» **YOUR TASK**
The entire listing below is to be transcribed without a single slip.

» **TASK INPUTS**
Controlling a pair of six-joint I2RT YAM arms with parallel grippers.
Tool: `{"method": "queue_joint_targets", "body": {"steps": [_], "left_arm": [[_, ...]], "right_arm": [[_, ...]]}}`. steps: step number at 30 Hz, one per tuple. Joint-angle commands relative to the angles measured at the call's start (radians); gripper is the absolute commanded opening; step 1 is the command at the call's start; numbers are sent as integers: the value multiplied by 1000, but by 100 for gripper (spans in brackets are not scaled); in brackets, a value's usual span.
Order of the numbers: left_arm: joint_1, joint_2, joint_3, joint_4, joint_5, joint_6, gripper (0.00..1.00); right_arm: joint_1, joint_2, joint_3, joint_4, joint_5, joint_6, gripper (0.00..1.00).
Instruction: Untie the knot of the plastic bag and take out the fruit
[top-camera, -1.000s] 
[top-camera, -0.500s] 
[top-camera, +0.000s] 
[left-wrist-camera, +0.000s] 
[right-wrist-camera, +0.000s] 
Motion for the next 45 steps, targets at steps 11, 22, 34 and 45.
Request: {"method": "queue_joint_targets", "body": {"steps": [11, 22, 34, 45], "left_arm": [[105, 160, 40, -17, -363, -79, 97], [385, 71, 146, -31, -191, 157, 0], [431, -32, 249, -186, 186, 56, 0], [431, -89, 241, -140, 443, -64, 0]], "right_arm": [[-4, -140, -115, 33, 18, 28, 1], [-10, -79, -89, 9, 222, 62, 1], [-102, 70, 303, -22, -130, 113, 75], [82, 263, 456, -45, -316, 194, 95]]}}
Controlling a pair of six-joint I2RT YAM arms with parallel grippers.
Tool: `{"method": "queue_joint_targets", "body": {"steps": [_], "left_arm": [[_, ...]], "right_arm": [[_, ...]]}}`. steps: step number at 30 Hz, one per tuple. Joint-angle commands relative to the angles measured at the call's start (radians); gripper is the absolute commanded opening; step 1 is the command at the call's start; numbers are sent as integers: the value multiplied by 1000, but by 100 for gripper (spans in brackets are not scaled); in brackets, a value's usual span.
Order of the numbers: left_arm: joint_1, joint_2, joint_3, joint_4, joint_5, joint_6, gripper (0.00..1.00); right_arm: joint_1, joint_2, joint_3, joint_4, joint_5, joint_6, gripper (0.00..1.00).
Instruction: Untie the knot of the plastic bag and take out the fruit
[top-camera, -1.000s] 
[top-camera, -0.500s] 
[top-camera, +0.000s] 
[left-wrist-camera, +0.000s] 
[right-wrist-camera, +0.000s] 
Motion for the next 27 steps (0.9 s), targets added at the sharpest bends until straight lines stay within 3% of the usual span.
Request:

» **ANSWER TO THIS TASK**
Controlling a pair of six-joint I2RT YAM arms with parallel grippers.
Tool: `{"method": "queue_joint_targets", "body": {"steps": [_], "left_arm": [[_, ...]], "right_arm": [[_, ...]]}}`. steps: step number at 30 Hz, one per tuple. Joint-angle commands relative to the angles measured at the call's start (radians); gripper is the absolute commanded opening; step 1 is the command at the call's start; numbers are sent as integers: the value multiplied by 1000, but by 100 for gripper (spans in brackets are not scaled); in brackets, a value's usual span.
Order of the numbers: left_arm: joint_1, joint_2, joint_3, joint_4, joint_5, joint_6, gripper (0.00..1.00); right_arm: joint_1, joint_2, joint_3, joint_4, joint_5, joint_6, gripper (0.00..1.00).
Instruction: Untie the knot of the plastic bag and take out the fruit
[top-camera, -1.000s] 
[top-camera, -0.500s] 
[top-camera, +0.000s] 
[left-wrist-camera, +0.000s] 
[right-wrist-camera, +0.000s] 
Motion for the next 45 steps, targets at steps 11, 22, 34 and 45.
Request: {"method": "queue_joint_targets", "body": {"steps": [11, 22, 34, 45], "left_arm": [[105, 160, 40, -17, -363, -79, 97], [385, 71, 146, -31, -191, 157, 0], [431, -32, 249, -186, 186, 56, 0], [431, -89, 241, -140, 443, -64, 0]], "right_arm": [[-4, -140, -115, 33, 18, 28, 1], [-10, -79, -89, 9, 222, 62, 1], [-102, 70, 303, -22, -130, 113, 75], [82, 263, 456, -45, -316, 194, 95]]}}
Controlling a pair of six-joint I2RT YAM arms with parallel grippers.
Tool: `{"method": "queue_joint_targets", "body": {"steps": [_], "left_arm": [[_, ...]], "right_arm": [[_, ...]]}}`. steps: step number at 30 Hz, one per tuple. Joint-angle commands relative to the angles measured at the call's start (radians); gripper is the absolute commanded opening; step 1 is the command at the call's start; numbers are sent as integers: the value multiplied by 1000, but by 100 for gripper (spans in brackets are not scaled); in brackets, a value's usual span.
Order of the numbers: left_arm: joint_1, joint_2, joint_3, joint_4, joint_5, joint_6, gripper (0.00..1.00); right_arm: joint_1, joint_2, joint_3, joint_4, joint_5, joint_6, gripper (0.00..1.00).
Instruction: Untie the knot of the plastic bag and take out the fruit
[top-camera, -1.000s] 
[top-camera, -0.500s] 
[top-camera, +0.000s] 
[left-wrist-camera, +0.000s] 
[right-wrist-camera, +0.000s] 
Motion for the next 27 steps (0.9 s), targets added at the sharpest bends until straight lines stay within 3% of the usual span.
Request:

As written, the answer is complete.